Simone Rossmann is an Austrian designer specialised in product design and concept development. Simone grew up in the town of the Alps - in Innsbruck. The surrounding of beautiful mountains and historical buildings influenced her keen sense of art and design. She has been the senior designer of Swarovski for 8 years. in Wattens (Austria) in charge of Home Decor. With a strong taste for beauty, a focus into the functionality of the objects, and her unique charm have allowed her to collaborate with some of the best designers of Europe. She has also worked in Paris as accessories designer.

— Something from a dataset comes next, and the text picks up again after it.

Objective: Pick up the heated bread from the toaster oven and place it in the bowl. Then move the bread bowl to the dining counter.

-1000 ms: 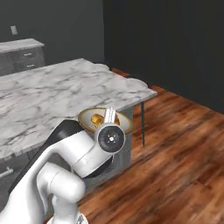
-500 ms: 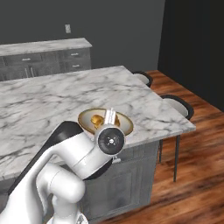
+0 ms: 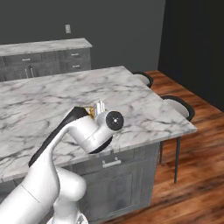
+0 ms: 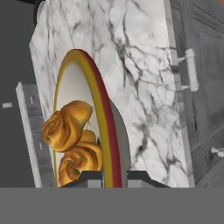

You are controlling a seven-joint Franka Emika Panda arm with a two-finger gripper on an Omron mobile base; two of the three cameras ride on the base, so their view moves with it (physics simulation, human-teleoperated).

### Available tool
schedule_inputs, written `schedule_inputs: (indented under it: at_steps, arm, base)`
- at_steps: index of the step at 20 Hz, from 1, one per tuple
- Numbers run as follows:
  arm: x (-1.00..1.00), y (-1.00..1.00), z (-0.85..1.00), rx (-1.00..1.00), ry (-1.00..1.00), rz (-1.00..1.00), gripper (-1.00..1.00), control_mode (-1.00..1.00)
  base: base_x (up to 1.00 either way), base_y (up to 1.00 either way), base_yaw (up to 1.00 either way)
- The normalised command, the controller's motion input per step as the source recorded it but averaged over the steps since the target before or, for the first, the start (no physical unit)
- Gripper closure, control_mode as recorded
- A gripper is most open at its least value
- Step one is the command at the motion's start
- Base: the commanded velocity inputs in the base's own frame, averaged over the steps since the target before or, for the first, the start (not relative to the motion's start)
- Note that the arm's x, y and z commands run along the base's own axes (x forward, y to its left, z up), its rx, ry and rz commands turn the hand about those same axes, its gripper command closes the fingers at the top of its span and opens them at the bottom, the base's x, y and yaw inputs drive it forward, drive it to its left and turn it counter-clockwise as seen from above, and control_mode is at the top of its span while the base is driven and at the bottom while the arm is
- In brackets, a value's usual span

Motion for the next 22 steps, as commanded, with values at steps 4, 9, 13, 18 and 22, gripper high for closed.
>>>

Rossmann studied product design at the Kunstuniversität of Linz (Austria) and the Rietveld School of Art & Design in Amsterdam (Netherlands). Besides product design she made of the illustration her second vocation working in several international projects as well as participating in several expositions of art and attended courses of Character Design at the renowned California Institute of the Arts.

Works

Design
Every design act in Simone Rossmanns work is based on a deep questioning in finding a perfect match of market, consumer expectation and production feasibility.
She creates uniqueness as and in a compressed essence of the products which are additionally infused by an elegant sensitivity that creates highly aesthetic expressions in function, form and material.
Every product element is subject of thorough decisions and a skillful solution finding within the complexity of products and markets.
Her love for material and form is equally expressed in every creation as is her conviction to always challenge herself for the best outcome.

Illustration and art
The artwork and illustration created by Simone Rossmann can be described as a highly poetic imagery with a delicately powerful attitude.
In tuning down the backgrounds to function as an airy canvas for story-telling elements her aesthetics combine tender lines with expressions of fantasy in an enchanting mix of neutrals and intense coloring. By contrasting fully detailed with almost invisible motifs, she creates an image of fascinating focal points and a multiplicity of pictures within a picture inviting to explorative journeys within the pieces.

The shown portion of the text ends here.